A MARINE SNIPER AND THE HIDDEN VIOLENCE OF MODERN WARFARE

Unflinching examination of the hidden costs of American-style war.

Powerful collaborative account of a Marine sniper’s journey through the wilderness of war’s toxicity.

This synthesis of combat memoir and environmental polemic follows an equally unorthodox structure, alternating chapters by co-authors Howe, an associate professor of history and environmental studies at Reed College, and Lemons, who “served four tours in Iraq and Kuwait and then came home and became seriously and mysteriously ill” following his 2009 honorable discharge. Howe argues, “Alexander Lemons’s wartime experience exposed him to a crazy cocktail of potentially toxic substances” and traumas. They first met in 2012, with Lemons’ path to graduate studies derailed by spiraling illness, then began working together on this project in 2018, refining an approach they term “historical anatomy.” Howe explains, “Together, we use Alex’s story to rethink the violence we associate with war” but also “include the slow violence of toxic exposures and lasting trauma.” From an athletics-focused Mormon background, Lemons reflects, “I enlisted because I grew up in a family of caretakers.” He believed in the sniper’s exacting standards: “In the logic of the Marine Corps, becoming a sniper was…the one combat job that keeps more Marines safer than any other.” His wartime vignettes are hypnotically brutal, as he attempts to unearth the invisible or intentionally overlooked environmental hazards, from burning trash pits to exposure to heavy metals and depleted uranium, omnipresent in modern warfare.
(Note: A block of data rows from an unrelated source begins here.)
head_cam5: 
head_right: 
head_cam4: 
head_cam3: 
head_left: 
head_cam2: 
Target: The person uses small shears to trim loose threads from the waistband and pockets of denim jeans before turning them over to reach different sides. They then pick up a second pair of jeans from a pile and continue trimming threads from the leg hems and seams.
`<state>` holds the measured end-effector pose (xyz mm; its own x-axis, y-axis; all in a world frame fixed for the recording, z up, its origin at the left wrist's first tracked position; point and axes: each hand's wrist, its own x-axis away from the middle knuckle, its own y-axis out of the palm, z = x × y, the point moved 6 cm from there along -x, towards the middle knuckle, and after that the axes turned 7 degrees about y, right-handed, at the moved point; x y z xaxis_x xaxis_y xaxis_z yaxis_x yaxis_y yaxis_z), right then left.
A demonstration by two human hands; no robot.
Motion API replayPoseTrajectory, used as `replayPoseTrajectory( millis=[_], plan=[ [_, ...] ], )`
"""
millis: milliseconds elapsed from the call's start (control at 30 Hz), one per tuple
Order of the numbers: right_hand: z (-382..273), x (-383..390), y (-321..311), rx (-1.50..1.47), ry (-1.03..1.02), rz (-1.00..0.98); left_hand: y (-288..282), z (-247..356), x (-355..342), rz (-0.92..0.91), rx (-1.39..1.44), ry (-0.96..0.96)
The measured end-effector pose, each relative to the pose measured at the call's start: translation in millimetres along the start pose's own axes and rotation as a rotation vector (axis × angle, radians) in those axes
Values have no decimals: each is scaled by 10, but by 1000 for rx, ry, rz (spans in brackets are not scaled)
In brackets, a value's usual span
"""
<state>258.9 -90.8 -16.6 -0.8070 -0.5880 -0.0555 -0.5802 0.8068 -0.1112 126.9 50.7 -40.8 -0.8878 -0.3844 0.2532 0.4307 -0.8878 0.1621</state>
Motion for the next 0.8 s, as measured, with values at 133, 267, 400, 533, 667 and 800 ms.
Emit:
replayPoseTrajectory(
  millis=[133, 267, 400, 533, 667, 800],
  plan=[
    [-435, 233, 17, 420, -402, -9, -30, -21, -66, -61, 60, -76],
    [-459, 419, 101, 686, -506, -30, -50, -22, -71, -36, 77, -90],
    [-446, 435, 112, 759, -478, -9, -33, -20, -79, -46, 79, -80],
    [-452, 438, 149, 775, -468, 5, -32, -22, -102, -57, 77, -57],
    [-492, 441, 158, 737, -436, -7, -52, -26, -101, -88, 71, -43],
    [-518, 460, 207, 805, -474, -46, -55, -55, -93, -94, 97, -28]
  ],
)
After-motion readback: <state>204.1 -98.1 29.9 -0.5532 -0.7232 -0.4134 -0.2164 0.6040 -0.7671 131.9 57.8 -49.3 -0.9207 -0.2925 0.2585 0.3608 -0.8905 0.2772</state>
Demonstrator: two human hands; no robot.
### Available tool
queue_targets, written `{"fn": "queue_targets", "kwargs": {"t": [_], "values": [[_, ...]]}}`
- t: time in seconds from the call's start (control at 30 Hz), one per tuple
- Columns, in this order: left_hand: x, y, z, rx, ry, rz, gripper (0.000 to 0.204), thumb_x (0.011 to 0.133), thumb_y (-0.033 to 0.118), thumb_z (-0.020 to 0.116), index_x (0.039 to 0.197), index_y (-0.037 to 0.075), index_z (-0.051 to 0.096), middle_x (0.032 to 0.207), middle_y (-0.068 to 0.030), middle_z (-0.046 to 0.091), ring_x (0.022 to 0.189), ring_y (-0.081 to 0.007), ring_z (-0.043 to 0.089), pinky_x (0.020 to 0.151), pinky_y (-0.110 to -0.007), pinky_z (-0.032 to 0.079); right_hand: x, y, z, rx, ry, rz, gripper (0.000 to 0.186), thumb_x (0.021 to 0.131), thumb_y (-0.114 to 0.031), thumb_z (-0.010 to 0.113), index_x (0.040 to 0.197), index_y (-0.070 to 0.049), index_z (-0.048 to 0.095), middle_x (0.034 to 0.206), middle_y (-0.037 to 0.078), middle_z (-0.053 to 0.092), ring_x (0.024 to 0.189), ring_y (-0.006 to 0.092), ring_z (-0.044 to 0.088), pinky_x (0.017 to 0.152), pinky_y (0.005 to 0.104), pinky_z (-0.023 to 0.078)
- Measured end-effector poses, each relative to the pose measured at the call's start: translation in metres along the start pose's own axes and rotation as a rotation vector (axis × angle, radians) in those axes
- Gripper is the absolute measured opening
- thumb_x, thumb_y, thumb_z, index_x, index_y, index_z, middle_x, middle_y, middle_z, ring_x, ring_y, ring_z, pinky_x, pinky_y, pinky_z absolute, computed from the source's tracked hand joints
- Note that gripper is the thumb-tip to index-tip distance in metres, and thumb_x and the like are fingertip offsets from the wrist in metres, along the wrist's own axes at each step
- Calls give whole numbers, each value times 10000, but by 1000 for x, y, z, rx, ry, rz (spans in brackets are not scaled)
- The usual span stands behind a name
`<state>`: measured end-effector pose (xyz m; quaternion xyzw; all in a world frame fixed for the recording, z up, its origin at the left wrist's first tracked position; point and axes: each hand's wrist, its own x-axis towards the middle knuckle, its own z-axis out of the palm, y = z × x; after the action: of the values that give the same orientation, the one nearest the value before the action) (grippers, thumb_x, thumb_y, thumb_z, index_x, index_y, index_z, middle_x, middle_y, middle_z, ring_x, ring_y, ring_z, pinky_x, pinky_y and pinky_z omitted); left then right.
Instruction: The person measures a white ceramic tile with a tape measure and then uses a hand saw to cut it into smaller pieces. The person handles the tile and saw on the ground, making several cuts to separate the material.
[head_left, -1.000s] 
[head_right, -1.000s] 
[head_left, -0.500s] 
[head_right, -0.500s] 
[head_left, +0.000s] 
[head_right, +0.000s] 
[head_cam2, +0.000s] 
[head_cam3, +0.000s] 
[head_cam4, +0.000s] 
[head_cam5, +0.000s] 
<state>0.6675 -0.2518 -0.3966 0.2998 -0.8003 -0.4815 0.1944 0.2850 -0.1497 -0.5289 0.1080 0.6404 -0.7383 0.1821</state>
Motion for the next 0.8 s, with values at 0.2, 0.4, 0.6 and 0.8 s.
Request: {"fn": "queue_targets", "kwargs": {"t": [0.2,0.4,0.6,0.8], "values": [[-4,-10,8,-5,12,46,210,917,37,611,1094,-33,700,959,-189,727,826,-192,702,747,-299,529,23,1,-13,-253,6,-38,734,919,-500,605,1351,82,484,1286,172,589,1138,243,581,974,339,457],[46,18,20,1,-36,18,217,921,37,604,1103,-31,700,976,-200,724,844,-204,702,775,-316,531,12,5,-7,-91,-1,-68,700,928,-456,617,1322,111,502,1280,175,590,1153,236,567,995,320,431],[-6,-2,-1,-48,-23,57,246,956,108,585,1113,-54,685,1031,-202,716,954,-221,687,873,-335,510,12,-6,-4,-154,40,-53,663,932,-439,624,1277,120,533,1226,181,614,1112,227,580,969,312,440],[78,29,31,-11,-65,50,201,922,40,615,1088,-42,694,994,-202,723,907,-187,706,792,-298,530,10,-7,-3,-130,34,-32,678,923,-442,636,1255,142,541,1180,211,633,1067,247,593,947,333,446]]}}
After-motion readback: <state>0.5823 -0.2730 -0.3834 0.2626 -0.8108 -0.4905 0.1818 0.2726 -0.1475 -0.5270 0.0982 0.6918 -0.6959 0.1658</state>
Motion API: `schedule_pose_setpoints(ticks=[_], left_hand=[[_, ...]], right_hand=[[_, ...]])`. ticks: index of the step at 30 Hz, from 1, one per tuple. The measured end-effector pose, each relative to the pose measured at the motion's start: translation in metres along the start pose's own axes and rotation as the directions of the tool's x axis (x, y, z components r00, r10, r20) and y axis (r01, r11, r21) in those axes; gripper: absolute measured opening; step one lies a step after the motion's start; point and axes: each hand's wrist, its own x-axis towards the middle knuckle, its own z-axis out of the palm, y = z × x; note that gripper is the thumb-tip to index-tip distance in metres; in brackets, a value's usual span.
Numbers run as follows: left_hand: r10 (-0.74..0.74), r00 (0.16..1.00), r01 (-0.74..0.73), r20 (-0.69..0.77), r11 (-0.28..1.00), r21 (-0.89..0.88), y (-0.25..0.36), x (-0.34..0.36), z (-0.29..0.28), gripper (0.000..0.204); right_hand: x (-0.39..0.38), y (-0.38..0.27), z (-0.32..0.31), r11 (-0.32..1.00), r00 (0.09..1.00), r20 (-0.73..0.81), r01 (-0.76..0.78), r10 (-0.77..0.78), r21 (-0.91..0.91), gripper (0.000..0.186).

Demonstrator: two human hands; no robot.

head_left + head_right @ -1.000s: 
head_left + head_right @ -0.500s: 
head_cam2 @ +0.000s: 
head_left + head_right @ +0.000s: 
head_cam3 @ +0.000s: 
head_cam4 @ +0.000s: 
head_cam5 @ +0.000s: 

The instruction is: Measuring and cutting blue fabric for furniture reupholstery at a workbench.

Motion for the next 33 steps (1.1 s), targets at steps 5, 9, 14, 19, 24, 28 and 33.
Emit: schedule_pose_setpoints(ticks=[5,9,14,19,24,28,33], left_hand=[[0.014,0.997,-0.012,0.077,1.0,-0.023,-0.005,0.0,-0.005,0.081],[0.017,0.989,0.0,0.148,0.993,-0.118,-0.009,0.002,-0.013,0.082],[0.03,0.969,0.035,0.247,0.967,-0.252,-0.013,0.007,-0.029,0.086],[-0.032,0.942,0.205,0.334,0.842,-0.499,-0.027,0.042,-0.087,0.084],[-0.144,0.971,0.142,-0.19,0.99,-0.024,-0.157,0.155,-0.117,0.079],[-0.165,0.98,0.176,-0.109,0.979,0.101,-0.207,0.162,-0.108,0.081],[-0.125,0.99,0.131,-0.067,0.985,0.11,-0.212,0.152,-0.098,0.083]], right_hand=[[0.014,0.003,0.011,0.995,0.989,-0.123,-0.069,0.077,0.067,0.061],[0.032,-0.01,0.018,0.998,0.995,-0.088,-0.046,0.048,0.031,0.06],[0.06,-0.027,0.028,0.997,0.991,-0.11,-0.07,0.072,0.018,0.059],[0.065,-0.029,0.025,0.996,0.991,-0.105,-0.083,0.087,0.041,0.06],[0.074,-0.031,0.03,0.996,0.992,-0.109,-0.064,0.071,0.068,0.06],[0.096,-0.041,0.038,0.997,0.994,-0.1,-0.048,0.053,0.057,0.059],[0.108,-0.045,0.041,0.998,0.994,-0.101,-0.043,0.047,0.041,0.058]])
Yet once discharged, Lemons faced a grueling 10-year odyssey through both the VA and integrated medicine to grapple with debilitating conditions brought on by these exposures, alongside PTSD. Their unusual approach can be unwieldy, but it’s engaging; as Howe concludes, “mitigating exposures for both Marines and civilians also requires new forms of strategic thinking about warfare itself.”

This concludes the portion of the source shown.